HACKER Q&A
📣 blustod

How long will your personal website likely survive if you die today?


How long will it likely still be reachable via https?

Is the Internet Archive at least saving some of it for now?

Do you not keep anything interesting enough on your site for it to matter anyway?

I love when I stumble upon personal websites from the old days (or not so old days), and I feel melancholy about them winking out of existence.


  👤 LorenDB Accepted Answer ✓
I imagine a lot of people's websites would still be accessible indefinitely since they are hosted on GitHub Pages. A lot of others would probably expire within a month due to cloud hosting not being renewed or somebody saying "I think we can turn 's PC/server/Pi off that's just sitting here in the corner.

Of course, many sites would have domain names expiring within a year or two, although some people probably buy domains for longer billing cycles.


👤 anonymouscaller
I have my VPS on auto-renew, so I suppose until my credit card expires, the company goes out of business, or I run out of money in the bank.

👤 NoZebra120vClip
I would also be interested in stats on eCommerce websites for businesses which have been shuttered. Wouldn't that be interesting if you could still shop there?

When I played an MMOG, we had a very complex economic meta game, where you could purchase shops and stalls, and you could trade, buy, sell, and manufacture goods, you could store them, and you could ship them around the world.

And players began to discover that they didn't necessarily need to micromanage, or even manage, their shops. They could set wages and prices in the spreadsheet, then toss millions of coin into the coffers, and then just let it run on auto-pilot.

And then there were players who did this, and retired from the game, or they were even banned. Their properties weren't disabled in any way, IIRC, so as long as those shops had funds to pay the rent, they could attract traders and employees, and operate with impunity, and we began to call them "zombie shops".

These zombie shops began to dominate the economy; even though the trade pricing was not optimal and they weren't being tweaked every day, they could easily absorb a lot of commerce, because there were a lot of them in the marketplace. So it was so frustrating to be an active business owner and competing against zombies!

Of course, a real-life zombie eCommerce site would be more difficult to pull off, but perhaps not impossible, given the logistics of drop-shipping and automated payment processing. Consider a personal website, whose accounts have been prepaid well in advance, with future-proofed technology; it could be the next Energizer Bunny.

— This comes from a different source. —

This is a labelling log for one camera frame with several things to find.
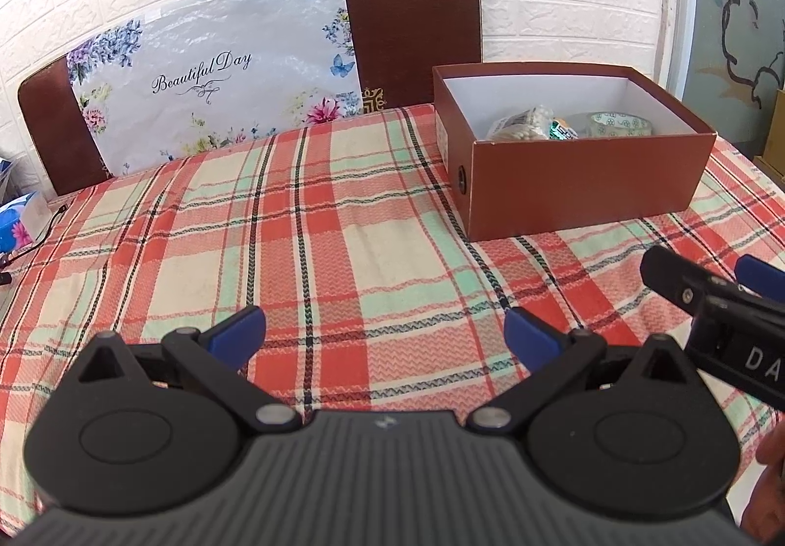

Here's a Scavenger Hunt: what's the oldest extant personal website still running today? What's the oldest revision date on a website's page files? What's the oldest personal website where all functionality still remains?


👤 nicbou
Certificates self-renew and the website itself is static.

The nearest deadline would be the expiry of my credit card. Shortly after, the website would go down, then the CloudFlare cache would expire.

One way around that would be to pump a lot of money into my DigitalOcean account, and if possible do the same with my domain registrar.

The whole website is on The Internet Archive, and in the case of the website I live from, it's designed to be fully functional while archived.

My personal website is on GitHub, so the markdown files would still be accessible and rendered properly by GitHub.


👤 ttymck
I guess until my credit cards expire or are closed. I hope my sites are being archived, but I've never confirmed, I think I'll do that now. Thanks for asking.

👤 ksaj
Mine is hosted on github, so I imagine it'll be around for quite a long time, so long as github outlasts me.

However, the domain would expire, so you'd have to look at its raw html. I purposely write my content in Markdown for that reason. Some Internet archeologist might find it when I'm long gone, and in theory that part would still be legible.


👤 KomoD
A year

> Is the Internet Archive at least saving some of it for now?

Probably.

> Do you not keep anything interesting enough on your site for it to matter anyway?

No


👤 orionblastar
Consider Michael David Crawford. His websites are offline a year after he died. Google has a new policy of deleting inactive accounts starting soon. So his emails will be lost unless someone knows his password.

I told him to publish ebooks, but he wanted everything self hosted.


👤 mattbgates
I register my domains for 10 years time and I try to keep a few months of funding in the VPS account, so hopefully a few months, but I wish it could last more.

Some of the site will show up in Archive.org.


👤 mikewarot
Mine would likely last a few months, but it's mostly old stuff anyway.